Llagar de Colloto restaurant from the Asturian city of Oviedo beat off other eateries from all over the country to get its hands on the prized blue.

And it seems the cheese stakes are getting higher year by year, as in 2017 another bistro was prepared to splash out €11,000 on the competition’s winning Cabrales.

2018’s Valfriu Cabrales cheese reached 14 times its initial asking price, so bidders may quite possibly have had a sneak taste of the pungent cheese beforehand to be so adamant about getting it on their menu. 

You can buy another Valfriu Cabrales by the same cheese makers at Spain's Corte Inglés for €20 a kilo. 

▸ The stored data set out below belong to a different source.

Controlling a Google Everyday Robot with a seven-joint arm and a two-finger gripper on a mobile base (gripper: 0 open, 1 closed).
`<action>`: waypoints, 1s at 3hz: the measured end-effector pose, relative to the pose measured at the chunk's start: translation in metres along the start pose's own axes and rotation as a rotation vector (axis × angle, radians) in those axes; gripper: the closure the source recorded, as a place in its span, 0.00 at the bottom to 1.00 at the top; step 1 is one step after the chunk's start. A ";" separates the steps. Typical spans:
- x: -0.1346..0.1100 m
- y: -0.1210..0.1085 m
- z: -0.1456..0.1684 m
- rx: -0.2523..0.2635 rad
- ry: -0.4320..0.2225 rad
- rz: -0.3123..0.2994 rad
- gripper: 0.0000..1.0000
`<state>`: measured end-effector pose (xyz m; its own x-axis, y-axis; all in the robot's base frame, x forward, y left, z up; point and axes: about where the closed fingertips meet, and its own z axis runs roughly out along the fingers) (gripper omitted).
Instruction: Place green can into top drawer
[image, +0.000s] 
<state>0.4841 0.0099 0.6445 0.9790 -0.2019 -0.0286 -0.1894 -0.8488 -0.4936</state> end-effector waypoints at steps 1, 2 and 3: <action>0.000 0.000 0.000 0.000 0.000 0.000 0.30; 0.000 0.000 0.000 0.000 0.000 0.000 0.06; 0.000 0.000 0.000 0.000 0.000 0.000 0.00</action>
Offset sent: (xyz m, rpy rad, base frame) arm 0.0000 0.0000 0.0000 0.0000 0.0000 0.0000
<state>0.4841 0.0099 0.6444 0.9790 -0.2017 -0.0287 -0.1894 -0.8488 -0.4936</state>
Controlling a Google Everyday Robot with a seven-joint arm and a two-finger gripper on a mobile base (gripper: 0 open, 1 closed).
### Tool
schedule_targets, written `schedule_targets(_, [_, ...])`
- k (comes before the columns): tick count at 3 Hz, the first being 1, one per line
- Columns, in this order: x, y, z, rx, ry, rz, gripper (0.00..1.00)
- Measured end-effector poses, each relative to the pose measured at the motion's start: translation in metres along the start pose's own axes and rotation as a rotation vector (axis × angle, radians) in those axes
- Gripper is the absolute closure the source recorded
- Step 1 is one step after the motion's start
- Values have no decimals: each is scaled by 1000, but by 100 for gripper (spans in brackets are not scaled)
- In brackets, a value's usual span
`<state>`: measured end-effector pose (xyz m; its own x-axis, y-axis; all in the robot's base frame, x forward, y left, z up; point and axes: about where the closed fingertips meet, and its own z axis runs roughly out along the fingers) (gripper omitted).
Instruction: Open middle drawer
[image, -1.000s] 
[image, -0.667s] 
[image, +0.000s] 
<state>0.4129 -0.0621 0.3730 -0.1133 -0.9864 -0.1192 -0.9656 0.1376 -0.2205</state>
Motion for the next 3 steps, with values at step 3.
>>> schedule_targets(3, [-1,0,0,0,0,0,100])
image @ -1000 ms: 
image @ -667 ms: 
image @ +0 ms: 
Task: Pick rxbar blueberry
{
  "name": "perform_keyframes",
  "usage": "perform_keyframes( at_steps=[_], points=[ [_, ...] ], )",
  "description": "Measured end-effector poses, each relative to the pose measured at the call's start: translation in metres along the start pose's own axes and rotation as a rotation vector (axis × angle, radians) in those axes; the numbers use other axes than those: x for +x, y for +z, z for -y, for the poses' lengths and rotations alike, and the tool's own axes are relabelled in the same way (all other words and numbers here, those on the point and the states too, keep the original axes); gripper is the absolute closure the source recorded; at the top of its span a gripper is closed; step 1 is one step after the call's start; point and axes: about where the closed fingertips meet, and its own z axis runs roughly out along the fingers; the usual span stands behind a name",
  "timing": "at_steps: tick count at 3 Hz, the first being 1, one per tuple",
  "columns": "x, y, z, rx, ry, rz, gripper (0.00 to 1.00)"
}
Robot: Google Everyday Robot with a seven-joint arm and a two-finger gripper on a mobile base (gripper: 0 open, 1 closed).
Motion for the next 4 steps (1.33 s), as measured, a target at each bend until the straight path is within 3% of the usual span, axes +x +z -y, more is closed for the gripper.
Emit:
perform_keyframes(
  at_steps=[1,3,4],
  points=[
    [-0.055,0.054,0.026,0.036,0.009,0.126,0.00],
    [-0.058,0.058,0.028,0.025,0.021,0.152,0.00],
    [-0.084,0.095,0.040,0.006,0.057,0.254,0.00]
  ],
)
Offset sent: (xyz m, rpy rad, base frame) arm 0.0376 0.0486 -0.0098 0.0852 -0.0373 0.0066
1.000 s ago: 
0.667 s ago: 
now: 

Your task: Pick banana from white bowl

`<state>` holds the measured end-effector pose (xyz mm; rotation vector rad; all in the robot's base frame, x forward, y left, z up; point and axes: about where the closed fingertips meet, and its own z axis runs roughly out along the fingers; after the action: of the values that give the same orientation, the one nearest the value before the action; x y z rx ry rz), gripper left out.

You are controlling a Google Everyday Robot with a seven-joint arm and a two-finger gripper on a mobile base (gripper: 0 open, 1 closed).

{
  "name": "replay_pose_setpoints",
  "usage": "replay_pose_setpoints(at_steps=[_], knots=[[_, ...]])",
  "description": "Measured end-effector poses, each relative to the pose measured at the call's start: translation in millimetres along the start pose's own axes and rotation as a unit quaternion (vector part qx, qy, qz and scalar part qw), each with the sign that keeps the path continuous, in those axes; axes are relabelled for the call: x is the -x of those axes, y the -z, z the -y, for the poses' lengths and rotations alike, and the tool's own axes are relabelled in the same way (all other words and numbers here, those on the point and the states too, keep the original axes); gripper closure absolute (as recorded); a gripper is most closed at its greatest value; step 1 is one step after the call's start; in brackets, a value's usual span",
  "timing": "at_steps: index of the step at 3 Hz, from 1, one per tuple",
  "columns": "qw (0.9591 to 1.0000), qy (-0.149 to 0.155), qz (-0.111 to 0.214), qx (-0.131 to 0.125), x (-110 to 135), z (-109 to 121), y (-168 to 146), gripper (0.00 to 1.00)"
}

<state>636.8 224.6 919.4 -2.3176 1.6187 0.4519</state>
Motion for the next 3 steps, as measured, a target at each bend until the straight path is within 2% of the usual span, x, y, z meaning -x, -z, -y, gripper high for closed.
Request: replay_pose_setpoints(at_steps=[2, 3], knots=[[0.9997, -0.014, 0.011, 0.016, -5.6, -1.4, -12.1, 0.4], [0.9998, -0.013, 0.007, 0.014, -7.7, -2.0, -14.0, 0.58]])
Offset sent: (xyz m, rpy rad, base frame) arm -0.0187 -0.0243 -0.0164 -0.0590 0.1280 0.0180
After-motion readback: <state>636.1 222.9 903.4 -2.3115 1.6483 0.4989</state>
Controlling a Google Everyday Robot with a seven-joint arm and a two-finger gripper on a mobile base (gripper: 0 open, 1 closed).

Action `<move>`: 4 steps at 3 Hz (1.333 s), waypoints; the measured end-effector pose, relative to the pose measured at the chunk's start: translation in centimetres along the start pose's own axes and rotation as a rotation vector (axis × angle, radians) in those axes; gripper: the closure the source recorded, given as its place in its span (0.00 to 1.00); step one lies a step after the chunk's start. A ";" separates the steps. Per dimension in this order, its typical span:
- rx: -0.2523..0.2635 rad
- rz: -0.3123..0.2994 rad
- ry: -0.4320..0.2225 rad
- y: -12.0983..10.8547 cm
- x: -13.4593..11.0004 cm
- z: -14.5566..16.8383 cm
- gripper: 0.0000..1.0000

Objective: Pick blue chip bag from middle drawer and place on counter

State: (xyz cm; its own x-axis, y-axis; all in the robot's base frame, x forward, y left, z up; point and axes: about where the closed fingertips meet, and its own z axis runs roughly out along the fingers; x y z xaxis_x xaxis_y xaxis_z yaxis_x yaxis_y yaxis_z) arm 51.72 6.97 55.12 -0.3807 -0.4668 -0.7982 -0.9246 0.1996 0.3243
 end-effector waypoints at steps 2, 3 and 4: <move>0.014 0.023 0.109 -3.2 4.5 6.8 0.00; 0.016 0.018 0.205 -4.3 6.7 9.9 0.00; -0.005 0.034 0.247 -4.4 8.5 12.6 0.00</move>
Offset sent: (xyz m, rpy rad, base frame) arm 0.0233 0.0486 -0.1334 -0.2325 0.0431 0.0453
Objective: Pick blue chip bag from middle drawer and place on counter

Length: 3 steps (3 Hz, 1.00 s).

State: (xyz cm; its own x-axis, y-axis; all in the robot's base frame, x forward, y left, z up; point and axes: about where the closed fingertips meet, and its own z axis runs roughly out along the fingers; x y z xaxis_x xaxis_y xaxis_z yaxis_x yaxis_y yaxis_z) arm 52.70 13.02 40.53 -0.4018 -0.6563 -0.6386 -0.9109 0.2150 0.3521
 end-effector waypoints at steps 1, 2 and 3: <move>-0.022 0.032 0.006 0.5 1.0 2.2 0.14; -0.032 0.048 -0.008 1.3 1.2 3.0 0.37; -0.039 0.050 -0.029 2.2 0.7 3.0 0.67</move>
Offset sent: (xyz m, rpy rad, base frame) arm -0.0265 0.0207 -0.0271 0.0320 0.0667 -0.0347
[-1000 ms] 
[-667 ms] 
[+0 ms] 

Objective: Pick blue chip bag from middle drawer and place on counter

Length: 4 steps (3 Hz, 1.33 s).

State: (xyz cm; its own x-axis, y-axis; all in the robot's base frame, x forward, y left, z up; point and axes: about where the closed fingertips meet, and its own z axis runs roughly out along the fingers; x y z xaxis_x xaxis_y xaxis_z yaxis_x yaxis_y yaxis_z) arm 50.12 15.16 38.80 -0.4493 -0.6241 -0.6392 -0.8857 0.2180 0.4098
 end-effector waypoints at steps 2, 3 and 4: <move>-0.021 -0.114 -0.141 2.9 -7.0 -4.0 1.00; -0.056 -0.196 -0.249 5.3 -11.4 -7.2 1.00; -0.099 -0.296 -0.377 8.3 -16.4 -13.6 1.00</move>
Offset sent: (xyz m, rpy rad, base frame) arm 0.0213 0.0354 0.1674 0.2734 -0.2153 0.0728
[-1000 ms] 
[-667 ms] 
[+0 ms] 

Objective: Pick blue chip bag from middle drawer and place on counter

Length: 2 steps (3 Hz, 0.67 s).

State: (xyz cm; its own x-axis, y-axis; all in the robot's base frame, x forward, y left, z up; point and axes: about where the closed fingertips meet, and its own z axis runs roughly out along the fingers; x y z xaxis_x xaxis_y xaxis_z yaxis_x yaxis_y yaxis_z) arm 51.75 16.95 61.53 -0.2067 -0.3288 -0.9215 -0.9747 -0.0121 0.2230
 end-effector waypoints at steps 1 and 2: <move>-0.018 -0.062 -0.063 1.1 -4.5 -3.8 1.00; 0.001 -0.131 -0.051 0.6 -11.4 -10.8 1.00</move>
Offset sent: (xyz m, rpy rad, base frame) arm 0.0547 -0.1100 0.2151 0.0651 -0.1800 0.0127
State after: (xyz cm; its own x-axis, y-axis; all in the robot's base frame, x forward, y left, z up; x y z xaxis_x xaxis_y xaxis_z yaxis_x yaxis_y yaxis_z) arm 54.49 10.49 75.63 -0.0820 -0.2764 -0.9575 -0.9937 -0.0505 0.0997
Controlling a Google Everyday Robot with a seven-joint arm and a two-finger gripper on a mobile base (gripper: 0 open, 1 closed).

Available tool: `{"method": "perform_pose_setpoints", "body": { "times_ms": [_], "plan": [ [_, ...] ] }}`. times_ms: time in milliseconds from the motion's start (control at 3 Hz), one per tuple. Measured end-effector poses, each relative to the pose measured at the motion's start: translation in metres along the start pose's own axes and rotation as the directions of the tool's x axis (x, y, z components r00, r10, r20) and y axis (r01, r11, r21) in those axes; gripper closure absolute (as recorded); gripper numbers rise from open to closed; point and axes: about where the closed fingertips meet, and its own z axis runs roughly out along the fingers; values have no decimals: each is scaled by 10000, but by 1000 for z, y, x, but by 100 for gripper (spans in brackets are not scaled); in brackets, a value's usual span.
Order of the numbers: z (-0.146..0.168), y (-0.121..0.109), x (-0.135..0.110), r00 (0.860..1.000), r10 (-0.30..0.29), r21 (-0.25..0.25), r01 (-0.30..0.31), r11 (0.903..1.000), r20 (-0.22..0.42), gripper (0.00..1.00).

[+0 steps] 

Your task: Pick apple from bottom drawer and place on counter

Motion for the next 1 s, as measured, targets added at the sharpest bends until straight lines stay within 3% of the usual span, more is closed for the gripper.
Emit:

Cabrales is a type of blue cheese made with cow's milk or a mixture of goat, cow and sheep’s milk, and with the Penicillium Roquefort fungus of its French predecessor.

Once the cheese is processed, it is kept in the caves of Asturias’s Picos de Europa mountains.

There it is exposed to humidity levels of around 90 percent even though the temperature stays between 8 and 12C.

Cabrales cheeses are matured for between two to four months and their flavour is slightly spicier than other blues such as Roquefort or Danish Blue.